Rowena leapt to her feet and rushed to the foot of the stairs. Then, changing her mind, she hurried back to her chair and sat down, wringing the tail of her shirt. "It's none of your business," said Rowena. "Nor Mother's!"
"Oh, that would be my opinion, too, if you hadn't drawn me into it with that whole charade that's been ruining my life for the past year."
"Charade?" asked Ray.
"Why don't you tell him, Rowena? He might accept it better coming from you."
Rowena looked confused, but then apparently made up her mind. "You tell it, Mr. Fears. Tell us both."
"Madeleine," said Quentin. "My wife. The succubus that you created, Rowena. Are you honestly telling me that your husband has no idea that you're a witch?"
Ray rose to his feet and started for the kitchen. "I'm calling the police."
"Stop, Ray," said Rowena.
"The man's insane, Ro."
"No, we have to hear him out," she said. "We have to find out what's been going on."
Ray leaned against the wall, clearly furious at having been vetoed by his wife.
"You believe your wife Madeleine is a succubus created by a witch, Mr. Fears?" asked Rowena.
"She took me to the house you grew up in. I was made to believe that it was occupied. I met several of your dead relatives, and a couple not so dead. Your mother was there, in spirit if not in body. And your brother Paul, though of course Madeleine called him 'Uncle Paul.' Just as she called Mrs. Tyler 'Grandmother.' " And then Quentin stopped. Because, while his words clearly caused Rowena great pain, it was just as clear that she was hearing of all this for the first time. And now it finally dawned on Quentin that if Madeleine had been created by Rowena, why wouldn't Rowena have made her a woman of her own age? She was more or less the same age as Quentin. And Rowena could easily have supplied all the memories needed to make Madeleine completely convincing as a child of the sixties and seventies, like Quentin.

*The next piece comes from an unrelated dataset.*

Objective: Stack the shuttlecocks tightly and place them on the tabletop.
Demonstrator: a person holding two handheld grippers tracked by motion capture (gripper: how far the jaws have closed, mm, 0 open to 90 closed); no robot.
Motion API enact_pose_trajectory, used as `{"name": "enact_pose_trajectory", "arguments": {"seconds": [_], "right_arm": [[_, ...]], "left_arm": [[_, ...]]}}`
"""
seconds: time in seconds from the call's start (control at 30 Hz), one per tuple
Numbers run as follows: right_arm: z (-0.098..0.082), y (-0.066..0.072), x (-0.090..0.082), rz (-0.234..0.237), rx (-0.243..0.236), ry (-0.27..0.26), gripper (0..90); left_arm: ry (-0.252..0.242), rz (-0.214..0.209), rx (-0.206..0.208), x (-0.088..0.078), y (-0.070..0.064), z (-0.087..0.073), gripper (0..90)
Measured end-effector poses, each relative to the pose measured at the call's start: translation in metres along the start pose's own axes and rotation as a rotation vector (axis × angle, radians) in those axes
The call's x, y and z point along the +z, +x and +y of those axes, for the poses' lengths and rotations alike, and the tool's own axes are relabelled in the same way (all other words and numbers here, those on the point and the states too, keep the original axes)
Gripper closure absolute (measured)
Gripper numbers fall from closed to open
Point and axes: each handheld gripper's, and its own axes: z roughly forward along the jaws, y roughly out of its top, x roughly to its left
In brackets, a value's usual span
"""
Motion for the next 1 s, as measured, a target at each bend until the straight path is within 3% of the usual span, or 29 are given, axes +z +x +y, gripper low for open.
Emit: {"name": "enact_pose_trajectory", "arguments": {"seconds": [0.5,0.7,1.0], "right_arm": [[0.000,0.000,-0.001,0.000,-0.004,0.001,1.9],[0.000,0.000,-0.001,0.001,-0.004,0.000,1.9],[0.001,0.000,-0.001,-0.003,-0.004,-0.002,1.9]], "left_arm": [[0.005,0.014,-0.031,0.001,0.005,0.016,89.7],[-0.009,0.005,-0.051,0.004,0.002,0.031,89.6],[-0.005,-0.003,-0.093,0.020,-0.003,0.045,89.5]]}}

Instead Madeleine had been ign
orant of many things she should have known. She covered it by pretending to have had a sheltered childhood, but in fact Madeleine could not have been the creation of a grown woman. Especially not in the parlor, where she had become a petulant, spoiled brat, acting like a child of... ten.
"Your daughter," Quentin said softly. "Of course she's also... one of you."

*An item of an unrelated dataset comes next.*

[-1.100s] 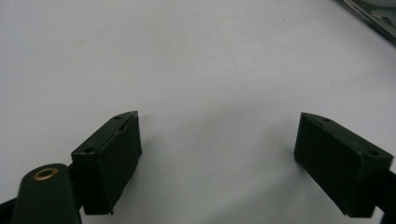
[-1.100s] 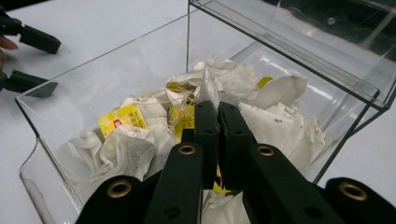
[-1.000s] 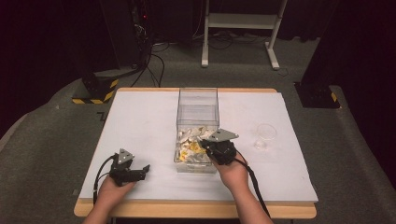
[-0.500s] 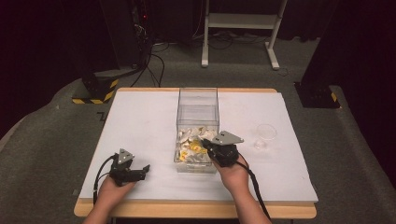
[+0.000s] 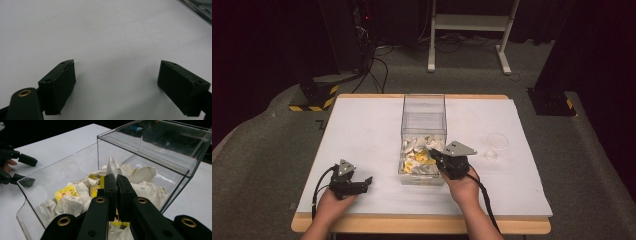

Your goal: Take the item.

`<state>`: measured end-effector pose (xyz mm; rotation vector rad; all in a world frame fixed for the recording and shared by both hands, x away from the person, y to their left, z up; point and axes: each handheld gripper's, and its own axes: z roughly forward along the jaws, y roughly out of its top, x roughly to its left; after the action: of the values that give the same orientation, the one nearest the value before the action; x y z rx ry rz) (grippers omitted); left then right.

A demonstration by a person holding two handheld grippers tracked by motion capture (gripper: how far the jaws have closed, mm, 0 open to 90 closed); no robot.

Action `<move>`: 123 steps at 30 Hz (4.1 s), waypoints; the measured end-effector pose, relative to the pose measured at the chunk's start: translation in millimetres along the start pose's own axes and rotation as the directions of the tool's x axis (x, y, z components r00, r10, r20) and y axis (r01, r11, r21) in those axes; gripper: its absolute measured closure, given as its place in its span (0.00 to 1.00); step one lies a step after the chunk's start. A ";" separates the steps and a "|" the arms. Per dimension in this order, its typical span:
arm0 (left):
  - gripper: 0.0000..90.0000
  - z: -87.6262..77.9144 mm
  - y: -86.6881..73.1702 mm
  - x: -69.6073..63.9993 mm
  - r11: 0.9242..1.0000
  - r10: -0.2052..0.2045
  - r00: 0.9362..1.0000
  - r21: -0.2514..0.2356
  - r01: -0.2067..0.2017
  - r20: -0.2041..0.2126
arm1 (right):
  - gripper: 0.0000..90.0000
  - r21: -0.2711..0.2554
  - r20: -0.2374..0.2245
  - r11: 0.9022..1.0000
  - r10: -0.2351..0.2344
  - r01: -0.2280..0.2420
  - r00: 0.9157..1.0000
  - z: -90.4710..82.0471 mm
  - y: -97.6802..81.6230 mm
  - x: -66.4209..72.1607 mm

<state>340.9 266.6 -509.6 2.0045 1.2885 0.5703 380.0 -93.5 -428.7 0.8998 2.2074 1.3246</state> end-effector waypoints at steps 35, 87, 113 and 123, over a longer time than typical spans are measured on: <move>0.17 0.0 0.0 0.0 1.000 0.000 1.000 0.000 0.000 0.000 | 0.97 -0.212 0.053 0.977 0.029 -0.017 0.998 -38.7 11.3 -11.6; 0.17 0.0 0.0 0.0 1.000 0.000 1.000 0.000 0.000 0.000 | 0.97 -0.274 0.212 0.954 0.187 -0.125 0.959 -77.7 -7.8 -82.8; 0.17 0.0 0.0 0.0 1.000 0.001 1.000 -0.001 -0.001 -0.001 | 0.97 -0.276 0.283 0.943 0.266 -0.188 0.921 -89.8 -28.7 -115.0; 0.17 0.0 0.0 -0.1 1.000 0.000 1.000 -0.001 0.000 0.000 | 0.97 -0.275 0.321 0.941 0.282 -0.196 0.904 -94.6 -34.8 -123.1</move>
<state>340.8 266.6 -509.7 2.0035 1.2886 0.5711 396.1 -251.0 -413.3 1.2391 1.6637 1.3690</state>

"A witch," said Rowena miserably. "Ray, go wake up Roz."
"Ro, you know how she hates us to waken her from a nap."
"What's she doing?" Quentin asked. "Flying around spying on people?"
"She doesn't understand how dangerous it all is," said Rowena.

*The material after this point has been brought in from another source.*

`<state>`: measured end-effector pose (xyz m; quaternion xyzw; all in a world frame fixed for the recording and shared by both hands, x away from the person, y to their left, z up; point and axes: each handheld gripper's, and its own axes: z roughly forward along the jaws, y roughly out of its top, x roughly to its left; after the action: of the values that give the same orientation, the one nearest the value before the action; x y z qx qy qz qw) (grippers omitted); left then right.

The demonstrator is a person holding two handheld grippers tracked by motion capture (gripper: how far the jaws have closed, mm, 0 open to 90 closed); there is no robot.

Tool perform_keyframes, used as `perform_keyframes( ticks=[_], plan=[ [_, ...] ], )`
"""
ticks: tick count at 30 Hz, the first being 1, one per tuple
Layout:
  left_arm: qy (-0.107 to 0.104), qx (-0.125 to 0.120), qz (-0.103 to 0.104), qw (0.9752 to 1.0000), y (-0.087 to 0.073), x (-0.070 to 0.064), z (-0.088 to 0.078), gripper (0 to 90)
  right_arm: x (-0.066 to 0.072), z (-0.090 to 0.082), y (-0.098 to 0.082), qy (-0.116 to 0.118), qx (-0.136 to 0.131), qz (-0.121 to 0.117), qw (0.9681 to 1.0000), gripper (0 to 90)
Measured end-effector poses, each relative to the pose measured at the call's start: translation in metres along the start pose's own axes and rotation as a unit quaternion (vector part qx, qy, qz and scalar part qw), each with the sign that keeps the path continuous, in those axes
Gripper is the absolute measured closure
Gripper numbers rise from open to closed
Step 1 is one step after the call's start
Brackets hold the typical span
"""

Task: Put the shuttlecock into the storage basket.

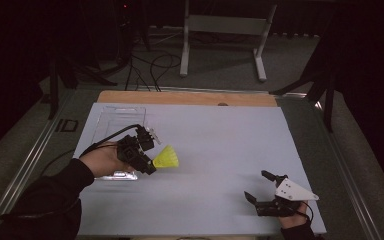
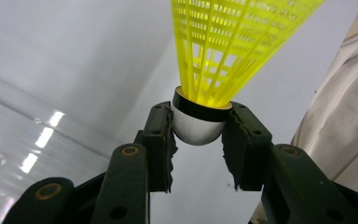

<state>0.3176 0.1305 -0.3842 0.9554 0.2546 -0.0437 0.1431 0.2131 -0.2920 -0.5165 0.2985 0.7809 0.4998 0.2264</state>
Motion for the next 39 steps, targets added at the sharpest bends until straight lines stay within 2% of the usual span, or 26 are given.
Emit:
perform_keyframes(
  ticks=[7,15,17,24,26,30,37,38,39],
  plan=[
    [0.009,-0.013,-0.014,0.9998,-0.004,0.008,-0.018,64.3,0.001,0.000,0.000,0.001,0.001,-0.001,1.0000,9.2],
    [0.025,-0.027,-0.049,0.9981,-0.014,0.025,-0.035,64.4,0.001,0.000,0.000,0.000,0.000,-0.002,1.0000,9.2],
    [0.032,-0.032,-0.064,0.9969,-0.017,0.031,-0.039,64.4,0.001,0.001,0.000,0.000,0.001,-0.004,1.0000,9.2],
    [0.046,-0.041,-0.087,0.9942,-0.029,0.047,-0.049,64.5,0.001,0.001,0.000,0.000,0.002,-0.002,1.0000,9.2],
    [0.051,-0.045,-0.100,0.9926,-0.033,0.052,-0.050,64.5,0.001,0.001,0.000,0.000,0.002,-0.002,1.0000,9.2],
    [0.062,-0.047,-0.114,0.9904,-0.041,0.058,-0.052,64.6,0.001,0.001,0.000,0.000,0.002,-0.003,1.0000,9.2],
    [0.069,-0.048,-0.135,0.9874,-0.054,0.063,-0.054,64.6,0.001,0.001,0.000,0.000,0.002,-0.003,1.0000,9.2],
    [0.075,-0.050,-0.142,0.9857,-0.059,0.065,-0.056,64.6,0.001,0.001,0.000,0.000,0.002,-0.003,1.0000,9.2],
    [0.075,-0.050,-0.142,0.9857,-0.059,0.065,-0.056,64.6,0.001,0.001,0.000,0.000,0.002,-0.003,1.0000,9.2]
  ],
)
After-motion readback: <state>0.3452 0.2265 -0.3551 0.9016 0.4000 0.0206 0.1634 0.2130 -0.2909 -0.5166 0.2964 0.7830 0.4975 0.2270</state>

Ray was at the foot of the stairs. "What are you talking about?"
"Please, Ray. Go get her."
Ray sighed and trotted on up the stairs.
Rowena faced Quentin and spoke earnestly. "My daughter is a remarkable girl, Mr. Fears. Very talented and... strong. Maybe if I had let my mother teach me, I could have controlled her the way my mother was able to control me during my child-hood. A child with such powers, such knowledge—it takes extraordinary care to keep them from running amok. But I couldn't trust my mother on anything, not after what she did to Paul."
"You never knew Paul."
"Yes I did," said Rowena. "He came to me every day as I was growing up."
Quentin knew the truth at once. "That wasn't Paul, Rowena. That was the beast."
She shook her head, then burst into tears. "I don't know," she said. "I just knew that I didn't want Mother to... if she was the kind of woman who killed disobedient children, then how could I bring my daughter under her care? I haven't been able to control Roz for years now. I'm afraid sometimes that she's controlling me. She studies things, figures them out, and... whole days disappear and I don't know what happened. I know she rules her father. He's completely enthralled. When I did that to Mike, I had no idea, I didn't know what I was doing. I've left him alone ever since—"
"Then who's been sending him to try to murder your mother?"
Rowena's hand flew to her mouth. "Oh, no. No, she couldn't."
"Yes I could, Mother," said a petulant child's voice from the stairs.
A young girl slowly came down the stairs, her hair looking a bit slept-in, but otherwise neat as a pin. Quentin could imagine how she had looked during her nap—arms at her sides in perfect symmetry, nothing moving, the way Mrs. Tyler lay while her spirit was off keeping watch or whatever it was she did with it. Rewriting traffic signs, for instance.